IL CONTRIBUTO AL CONGRESSO F.A.S.I. DELLA PRESIDENTE DELLA FEDERAZIONE DEI CIRCOLI SARDI IN SVIZZERA

Francesca Fais, 38enne, originaria di Sindia, vive a Losanna


di Francesca Fais

Un susseguirsi di interventi ricchi di contenuti oltre che della passione che sempre ci anima quando ciò di cui parliamo tocca il nostro cuore e i nostri valori più intimi e profondi, hanno permesso un excursus a 360° di proposte, analisi e rivendicazioni.  Intervenire adesso significa ripetersi a colpo sicuro.

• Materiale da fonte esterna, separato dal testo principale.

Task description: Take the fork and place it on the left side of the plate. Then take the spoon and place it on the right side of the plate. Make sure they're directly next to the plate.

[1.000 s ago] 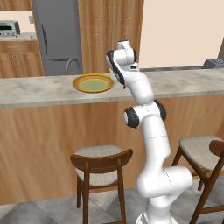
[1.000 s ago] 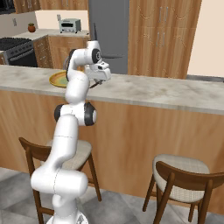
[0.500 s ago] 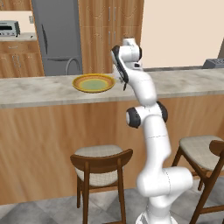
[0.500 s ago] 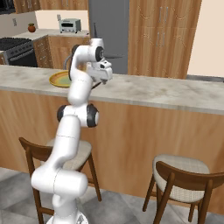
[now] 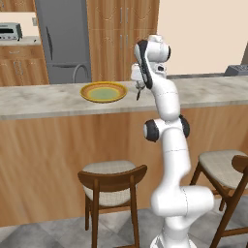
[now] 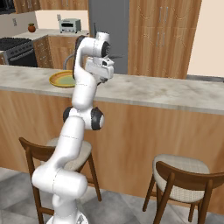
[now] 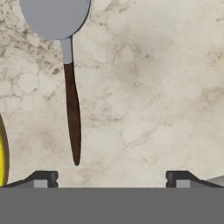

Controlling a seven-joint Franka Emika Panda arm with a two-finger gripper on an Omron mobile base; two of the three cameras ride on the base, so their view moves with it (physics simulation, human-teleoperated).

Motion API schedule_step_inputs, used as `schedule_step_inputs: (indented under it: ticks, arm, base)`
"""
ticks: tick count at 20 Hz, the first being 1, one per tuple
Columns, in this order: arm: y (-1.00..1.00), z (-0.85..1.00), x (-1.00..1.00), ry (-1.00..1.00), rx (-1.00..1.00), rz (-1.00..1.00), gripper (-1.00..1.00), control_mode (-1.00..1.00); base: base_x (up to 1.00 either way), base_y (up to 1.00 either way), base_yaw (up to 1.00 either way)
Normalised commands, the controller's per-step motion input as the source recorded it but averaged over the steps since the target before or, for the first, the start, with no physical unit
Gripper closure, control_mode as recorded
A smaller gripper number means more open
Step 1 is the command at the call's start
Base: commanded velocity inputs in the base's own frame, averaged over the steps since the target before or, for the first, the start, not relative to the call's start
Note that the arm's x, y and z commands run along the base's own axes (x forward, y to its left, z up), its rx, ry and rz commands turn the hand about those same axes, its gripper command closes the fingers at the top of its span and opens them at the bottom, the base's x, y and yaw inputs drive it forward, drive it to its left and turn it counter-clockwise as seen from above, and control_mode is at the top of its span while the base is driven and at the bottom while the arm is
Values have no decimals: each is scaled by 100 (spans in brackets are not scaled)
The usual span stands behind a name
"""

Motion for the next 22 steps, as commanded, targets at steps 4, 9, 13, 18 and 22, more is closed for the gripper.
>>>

Per questo motivo, permettetemi di portare il mio modesto contributo ai vostri lavori basandolo sulla mia esperienza personale anche da quando, proprio al vostro ultimo congresso a Milano,Domenico Scaladopo 29 anni di presidenza annunciava la sua prossima sostituzione con una giovane e donna, secondo chiara indicazione del Consiglio Nazionale.  Sono quindi teoricamente in possesso di entrambi quei requisiti che per molti costituiscono il futuro della straordinaria reti di sardi nel mondo che rappresentiamo, pur senza alcun merito, essendo per convinzione personale contraria alle quote protette e favorevole invece alla meritocrazia.  Dopo quasi 5 anni di mandato invece vi dirò che a mio avviso non è la mancanza di ricambio generazionale ad farci correre il rischio, ma ben altro.

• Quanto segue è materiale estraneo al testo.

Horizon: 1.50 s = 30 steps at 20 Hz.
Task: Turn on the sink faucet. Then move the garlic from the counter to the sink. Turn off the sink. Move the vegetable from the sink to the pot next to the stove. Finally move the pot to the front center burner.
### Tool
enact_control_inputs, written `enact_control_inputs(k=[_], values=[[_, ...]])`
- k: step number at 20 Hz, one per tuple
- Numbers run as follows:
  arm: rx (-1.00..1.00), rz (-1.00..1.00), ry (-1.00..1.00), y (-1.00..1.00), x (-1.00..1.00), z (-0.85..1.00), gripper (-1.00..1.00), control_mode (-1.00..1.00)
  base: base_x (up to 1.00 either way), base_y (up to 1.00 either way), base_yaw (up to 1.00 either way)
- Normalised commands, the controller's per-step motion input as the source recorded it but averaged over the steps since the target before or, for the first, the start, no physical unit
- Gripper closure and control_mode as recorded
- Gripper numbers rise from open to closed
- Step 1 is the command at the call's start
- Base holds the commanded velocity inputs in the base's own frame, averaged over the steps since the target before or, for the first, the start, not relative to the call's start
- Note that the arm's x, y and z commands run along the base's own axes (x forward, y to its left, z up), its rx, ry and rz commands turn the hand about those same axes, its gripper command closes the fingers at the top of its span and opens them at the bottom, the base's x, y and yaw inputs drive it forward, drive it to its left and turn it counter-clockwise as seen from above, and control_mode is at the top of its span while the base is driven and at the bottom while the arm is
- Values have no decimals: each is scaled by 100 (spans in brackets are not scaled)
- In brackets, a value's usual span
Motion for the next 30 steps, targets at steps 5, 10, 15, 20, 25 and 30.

Non riesco a immaginare la mia attività all’interno della Federazione se non protesa al raggiungimento di un obiettivo concreto che non può essere la sopravvivenza delle nostre associazioni cosi come un riesco a concepire il mio operato in un susseguirsi di aspettative deluse.  Non sono diventata presidente di federazione solo per aggiungere un’esperienza al mio percorso perché l’esperienza è anche il nome che troppo spesso diamo alle nostre sconfitte. E lasciatemelo dire, per generazione, per genere ma soprattutto perché consapevole e fiera della mia identità di sarda,cosi come tutti voi, la sconfitta ha un significato molto ristretto nella mia percezione personale.  Se ho accettato di mettermi in gioco con questo ruolo, come per tanti, quello dei pochi onori e dei tanti oneri è stato perché convinta ( forse erroneamente ) di poter dare un contributo decisivo alla svolta che deve investire le nostre organizzazioni se vogliamo che si rinnovino e che quindi continuino ad esistere in una forma più attuale e consona alle loro esigenze. Adesso, dopo quasi 5 anni da questa nomina, anche ascoltando e condividendo quanti mi hanno preceduto mi sorge per l’ennesima volta una domanda: per quanto tempo abbiamo ancora intenzione di perdere tempo? Avrei potuto porre la domanda diversamente e quindi chiedervi se, a prescindere dall’analisi tristemente attuale della Sardegna e della situazione nella quale versa, le rivendicazioni che tutti quanti voi avete fatto in nome del nostro mondo siano state una novità. Credo che le abbiamo già fatte o sentite innumerevoli altre volte, in quanto si tratta di temi che, con poche eccezioni affrontiamo da anni, nelle stesse occasioni e con le stesse istituzioni.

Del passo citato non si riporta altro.